Background Both corticotropin-releasing factor (CRF) and glucocorticoid receptors (GR) are implicated in the psychotic symptoms of psychiatric disorders. Correspondingly, it is of interest to determine their respective involvement in the sensorimotor gating deficits displayed by transgenic mice overexpressing CRF. These mice reveal lifelong elevations of CRF and corticosterone levels. Methods Effects of the GR antagonists ORG34517 (5–45 mg/kg by mouth [PO]) and mifepristone (5–45 mg/kg PO) and the CRF1 receptor antagonists CP154,526 (20–80 mg/kg intraperitoneally [IP]) and DMP695 (2.5–40.0 mg/kg IP) on prepulse inhibition (PPI) of the acoustic startle response were studied in mice overexpressing CRF and in their wild-type littermates. In addition, PPI was measured in both genotypes 2 weeks after adrenalectomy with or without exogenous corticosterone administration via subcutaneous pellet implant (20 mg corticosterone).
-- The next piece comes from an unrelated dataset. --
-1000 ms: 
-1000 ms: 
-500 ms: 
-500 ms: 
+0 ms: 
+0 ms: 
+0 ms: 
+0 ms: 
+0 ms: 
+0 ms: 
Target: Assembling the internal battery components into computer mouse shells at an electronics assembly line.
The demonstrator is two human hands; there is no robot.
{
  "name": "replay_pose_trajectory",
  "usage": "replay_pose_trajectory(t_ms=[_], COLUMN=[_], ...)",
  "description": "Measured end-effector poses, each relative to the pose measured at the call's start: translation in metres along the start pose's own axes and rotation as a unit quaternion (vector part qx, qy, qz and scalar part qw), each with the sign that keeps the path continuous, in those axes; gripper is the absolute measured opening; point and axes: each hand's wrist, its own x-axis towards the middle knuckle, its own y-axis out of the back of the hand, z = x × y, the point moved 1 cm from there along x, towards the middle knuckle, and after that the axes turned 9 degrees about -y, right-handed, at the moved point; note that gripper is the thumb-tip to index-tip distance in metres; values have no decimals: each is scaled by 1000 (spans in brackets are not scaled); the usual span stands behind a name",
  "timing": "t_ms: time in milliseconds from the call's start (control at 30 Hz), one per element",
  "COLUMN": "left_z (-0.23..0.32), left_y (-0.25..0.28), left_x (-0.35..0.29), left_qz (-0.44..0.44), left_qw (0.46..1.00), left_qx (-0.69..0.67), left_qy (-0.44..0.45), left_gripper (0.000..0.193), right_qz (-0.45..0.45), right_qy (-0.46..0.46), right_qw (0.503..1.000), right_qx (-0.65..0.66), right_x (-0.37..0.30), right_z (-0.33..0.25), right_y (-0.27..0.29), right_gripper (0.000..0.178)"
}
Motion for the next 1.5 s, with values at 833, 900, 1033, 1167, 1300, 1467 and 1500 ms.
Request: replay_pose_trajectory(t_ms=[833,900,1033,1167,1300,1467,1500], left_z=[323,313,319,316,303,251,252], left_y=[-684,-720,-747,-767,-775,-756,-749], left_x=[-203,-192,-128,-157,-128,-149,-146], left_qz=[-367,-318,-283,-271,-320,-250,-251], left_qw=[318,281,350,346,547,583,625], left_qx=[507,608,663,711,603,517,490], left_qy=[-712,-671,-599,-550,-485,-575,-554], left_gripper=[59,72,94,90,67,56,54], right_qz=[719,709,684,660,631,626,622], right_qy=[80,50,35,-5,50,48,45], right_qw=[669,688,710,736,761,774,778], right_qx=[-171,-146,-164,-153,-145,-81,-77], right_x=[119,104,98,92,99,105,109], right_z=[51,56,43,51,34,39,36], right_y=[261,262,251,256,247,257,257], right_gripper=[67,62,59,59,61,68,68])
Results ORG34517 and mifepristone did not influence perturbation of PPI in mice overexpressing CRF; reducing corticosterone levels by adrenalectomy likewise did not improve PPI. Further, elevation in corticosterone levels by pellet implantation did not disrupt PPI in wild-type mice. Conversely, both CRF1 receptor antagonists, CP154,526 (40–80 mg/kg IP) and DMP695 (40 mg/kg IP), significantly restored PPI in CRF-overexpressing mice. Conclusions Sustained overactivation of CRF1 receptors rather than excessive GR receptor stimulation underlies impaired sensorimotor gating in CRF-overexpressing mice. CRF1 receptors thus may play a role in the expression of psychotic features in stress-related psychiatric disorders.